[Start of section]
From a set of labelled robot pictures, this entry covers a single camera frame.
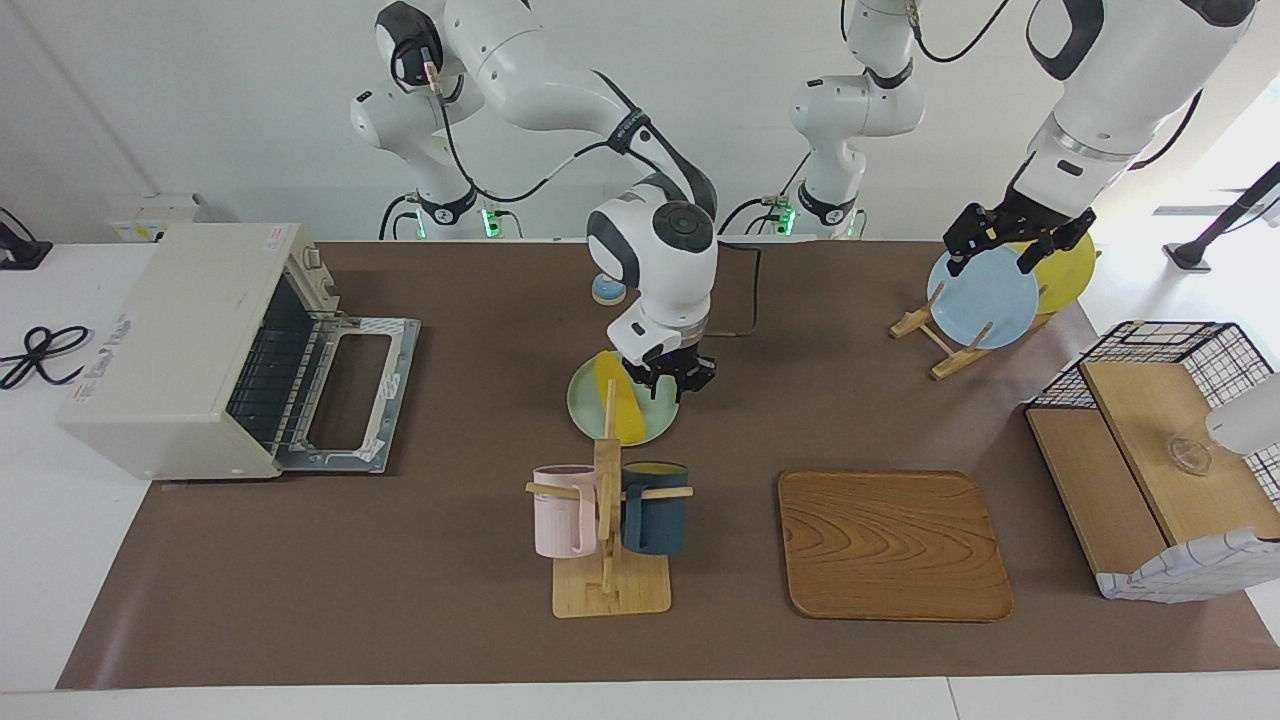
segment wooden board
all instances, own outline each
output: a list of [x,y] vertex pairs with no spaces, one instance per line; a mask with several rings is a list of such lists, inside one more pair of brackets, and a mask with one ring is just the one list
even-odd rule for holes
[[671,573],[666,555],[622,550],[613,561],[614,592],[603,592],[600,553],[556,560],[552,570],[552,614],[557,618],[640,615],[671,610]]
[[1094,573],[1133,573],[1167,547],[1102,413],[1034,409],[1027,421]]
[[1245,527],[1260,537],[1280,537],[1280,512],[1242,459],[1215,456],[1213,469],[1202,478],[1179,470],[1169,457],[1169,438],[1210,411],[1185,368],[1085,363],[1083,373],[1170,544]]
[[987,505],[960,473],[792,470],[778,505],[803,615],[989,623],[1012,612]]

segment white cylinder
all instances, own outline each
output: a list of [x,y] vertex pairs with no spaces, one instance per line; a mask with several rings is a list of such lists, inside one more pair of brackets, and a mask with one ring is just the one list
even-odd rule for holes
[[1271,375],[1204,419],[1213,442],[1253,455],[1280,442],[1280,375]]

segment blue round object
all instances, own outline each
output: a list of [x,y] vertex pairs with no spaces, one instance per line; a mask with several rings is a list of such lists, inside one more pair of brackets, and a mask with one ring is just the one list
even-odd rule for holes
[[942,293],[933,304],[938,329],[961,345],[972,345],[987,323],[991,331],[978,343],[980,350],[1004,347],[1030,329],[1039,307],[1039,286],[1034,274],[1018,269],[1018,251],[1000,246],[969,260],[960,277],[947,272],[946,252],[933,264],[925,297]]
[[591,296],[604,304],[613,304],[622,300],[627,293],[627,286],[600,273],[591,281]]

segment yellow sponge
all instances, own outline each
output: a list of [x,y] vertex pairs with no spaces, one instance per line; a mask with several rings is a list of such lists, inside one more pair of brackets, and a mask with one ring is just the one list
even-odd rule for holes
[[622,445],[637,445],[644,442],[645,428],[644,415],[640,413],[640,404],[636,402],[636,393],[631,387],[631,377],[622,368],[622,361],[612,352],[603,351],[595,356],[595,389],[600,393],[600,406],[603,407],[609,397],[609,380],[617,380],[617,397],[613,405],[613,424],[618,441]]

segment wire basket
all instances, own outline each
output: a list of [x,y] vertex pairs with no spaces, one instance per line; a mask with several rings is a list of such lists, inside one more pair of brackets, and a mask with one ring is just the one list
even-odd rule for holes
[[[1082,363],[1178,363],[1211,407],[1240,396],[1272,373],[1235,323],[1121,323],[1059,373],[1028,407],[1092,407],[1098,404],[1080,374]],[[1244,459],[1271,502],[1280,507],[1280,445]]]

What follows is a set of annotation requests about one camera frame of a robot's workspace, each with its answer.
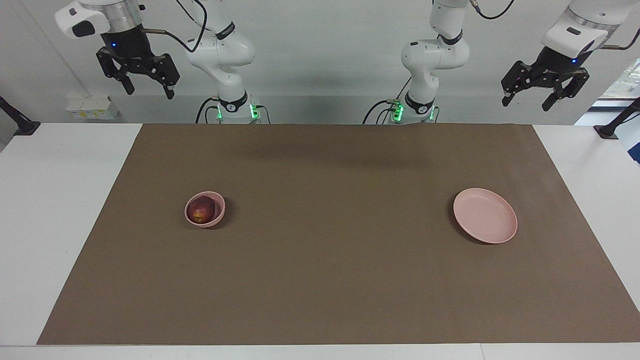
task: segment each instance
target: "black cable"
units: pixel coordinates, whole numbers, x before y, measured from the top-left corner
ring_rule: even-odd
[[[631,40],[631,42],[629,43],[629,45],[627,46],[623,46],[621,48],[619,48],[618,50],[629,50],[631,49],[631,47],[636,43],[636,41],[638,40],[638,37],[640,37],[640,29],[638,29],[638,31],[636,31],[636,35],[634,36],[634,39]]]
[[[631,40],[631,42],[629,43],[629,45],[627,46],[620,46],[620,45],[604,45],[602,47],[603,50],[629,50],[631,49],[631,47],[636,43],[636,41],[638,40],[638,37],[640,37],[640,29],[638,29],[638,31],[636,31],[636,35],[634,36],[633,40]]]
[[[269,109],[267,109],[266,106],[264,105],[256,105],[255,107],[256,109],[264,109],[264,111],[267,113],[267,121],[269,122],[269,124],[271,123],[271,117],[269,116]]]
[[[631,117],[631,118],[629,118],[629,119],[627,119],[627,120],[623,121],[623,122],[621,123],[621,125],[622,125],[622,124],[626,124],[627,122],[630,122],[631,120],[633,120],[633,119],[637,118],[638,116],[640,116],[640,114],[637,114],[636,116]]]
[[[208,97],[203,103],[202,105],[200,105],[200,109],[198,110],[198,115],[196,116],[196,124],[199,123],[200,121],[200,116],[202,115],[202,110],[204,110],[204,107],[209,103],[209,101],[218,101],[217,97]]]
[[[191,16],[191,14],[187,11],[187,9],[180,2],[180,0],[175,0],[175,2],[178,3],[178,5],[180,5],[180,7],[182,8],[182,11],[184,11],[184,13],[187,14],[187,16],[189,17],[189,19],[191,19],[191,21],[196,22],[196,19],[194,19],[193,16]]]
[[[384,109],[380,112],[380,114],[378,114],[378,118],[376,119],[376,125],[378,125],[378,123],[380,122],[380,117],[382,117],[382,114],[387,113],[387,115],[389,115],[389,113],[391,112],[391,110],[389,109]]]
[[[409,83],[411,82],[411,77],[409,77],[409,80],[406,81],[406,83],[404,84],[404,86],[402,87],[402,90],[400,90],[400,92],[398,93],[398,96],[396,96],[396,100],[400,99],[400,95],[402,95],[402,92],[406,89],[407,86],[409,86]],[[384,125],[387,122],[387,118],[389,117],[389,114],[391,113],[391,110],[393,109],[393,104],[391,106],[389,106],[389,112],[385,115],[385,119],[382,120],[382,124],[380,125]]]
[[[386,103],[387,103],[386,100],[381,100],[381,101],[376,102],[376,104],[374,106],[371,106],[371,109],[369,109],[369,111],[367,112],[367,115],[365,115],[364,120],[362,121],[362,125],[367,123],[367,119],[369,118],[369,115],[371,115],[373,110],[375,110],[378,106],[380,106],[382,104],[386,104]]]
[[[476,6],[474,6],[474,8],[476,9],[476,12],[477,12],[478,14],[480,14],[480,16],[481,16],[483,19],[487,19],[487,20],[495,20],[495,19],[498,19],[499,17],[503,16],[505,13],[507,13],[507,12],[508,12],[508,11],[509,11],[509,9],[511,8],[511,5],[513,5],[513,2],[514,2],[514,1],[515,1],[515,0],[511,0],[511,2],[507,5],[507,7],[506,7],[506,8],[505,8],[501,13],[499,13],[499,14],[498,14],[498,15],[496,15],[496,16],[486,16],[486,15],[485,15],[485,14],[483,14],[483,13],[482,13],[482,11],[480,10],[480,6],[477,6],[477,7],[476,7]]]
[[[210,106],[204,111],[204,122],[205,122],[205,124],[209,123],[209,118],[207,117],[207,114],[208,114],[209,110],[211,110],[211,109],[218,110],[218,107],[217,106]]]
[[[194,0],[194,2],[196,4],[198,4],[198,5],[200,5],[200,7],[202,8],[202,11],[204,12],[204,20],[202,21],[202,29],[200,29],[200,35],[198,36],[198,41],[196,41],[196,44],[193,46],[193,49],[190,49],[187,46],[187,44],[185,44],[182,40],[180,40],[180,38],[178,38],[177,36],[175,36],[174,34],[170,33],[167,30],[163,30],[163,29],[142,29],[142,32],[146,33],[146,34],[166,35],[168,37],[171,37],[172,39],[174,39],[178,43],[180,43],[180,45],[182,45],[182,47],[185,48],[186,51],[189,51],[190,53],[195,53],[195,51],[198,49],[198,46],[200,46],[200,42],[202,41],[202,37],[204,36],[204,31],[207,29],[207,19],[209,18],[209,15],[207,14],[207,8],[204,7],[204,5],[200,2],[200,0]],[[180,4],[180,7],[182,7],[182,9],[184,9],[186,11],[186,9],[180,3],[180,1],[178,1],[178,3]]]

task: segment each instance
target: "brown mat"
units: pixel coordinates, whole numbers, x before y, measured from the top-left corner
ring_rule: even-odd
[[[489,188],[482,245],[454,196]],[[221,226],[184,203],[227,197]],[[38,344],[640,341],[531,126],[144,125]]]

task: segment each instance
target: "black stand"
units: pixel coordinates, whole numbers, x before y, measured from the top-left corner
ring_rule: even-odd
[[[37,121],[31,121],[28,117],[24,116],[18,109],[11,106],[8,102],[0,96],[0,108],[9,115],[11,119],[18,125],[18,130],[14,133],[15,136],[28,136],[35,133],[40,123]]]
[[[596,125],[593,128],[596,129],[598,135],[600,135],[603,139],[608,140],[617,140],[616,129],[618,126],[624,124],[624,122],[635,112],[640,111],[640,97],[638,97],[634,102],[631,103],[626,109],[624,109],[620,115],[618,115],[612,122],[608,125]]]

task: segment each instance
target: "white wall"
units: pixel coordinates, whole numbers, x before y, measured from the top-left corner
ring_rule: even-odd
[[[156,53],[172,54],[182,78],[176,98],[167,101],[157,83],[135,76],[136,93],[125,95],[106,79],[95,59],[100,37],[71,40],[58,30],[53,14],[70,0],[0,2],[0,94],[34,119],[70,121],[66,95],[110,95],[126,122],[191,122],[203,97],[215,94],[211,82],[186,61],[172,39],[150,35]],[[228,0],[238,30],[256,44],[256,61],[241,69],[250,91],[269,106],[274,122],[357,123],[377,99],[393,97],[408,78],[400,62],[404,44],[435,37],[428,0]],[[485,13],[508,1],[483,0]],[[439,72],[437,105],[442,122],[573,124],[634,59],[629,51],[598,51],[586,63],[592,77],[578,98],[545,113],[550,90],[518,94],[503,108],[500,80],[516,60],[532,63],[540,38],[569,0],[516,0],[503,18],[481,19],[469,9],[465,37],[472,57],[462,69]],[[183,39],[197,27],[173,0],[145,3],[144,24],[166,28]],[[611,43],[626,44],[635,33],[637,6]]]

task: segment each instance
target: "window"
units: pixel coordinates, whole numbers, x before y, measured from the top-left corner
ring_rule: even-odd
[[[640,59],[634,61],[601,99],[635,99],[640,97]]]
[End of section]
■ WORK REQUEST ■
Beginning with the first line of the records and ending with the line that contains "segment white cylinder", reproduce every line exactly, omitting pictures and adding nothing.

■ EXERCISE SOLUTION ■
From a set of labelled robot pictures, this entry covers a single camera frame.
segment wooden board
all instances, own outline each
output: a list of [x,y] vertex pairs with no spaces, one instance per line; a mask with several rings is a list of such lists, inside one more pair of brackets, and a mask with one ring is just the one list
even-odd rule for holes
[[671,573],[666,555],[622,550],[613,561],[614,592],[603,592],[600,553],[556,560],[552,570],[552,614],[557,618],[640,615],[671,610]]
[[1094,573],[1133,573],[1167,547],[1102,413],[1034,409],[1027,421]]
[[1245,527],[1260,537],[1280,537],[1280,512],[1242,459],[1215,456],[1213,469],[1202,478],[1179,470],[1169,457],[1169,438],[1210,411],[1185,368],[1085,363],[1083,373],[1170,544]]
[[987,505],[960,473],[792,470],[778,505],[803,615],[989,623],[1012,612]]

segment white cylinder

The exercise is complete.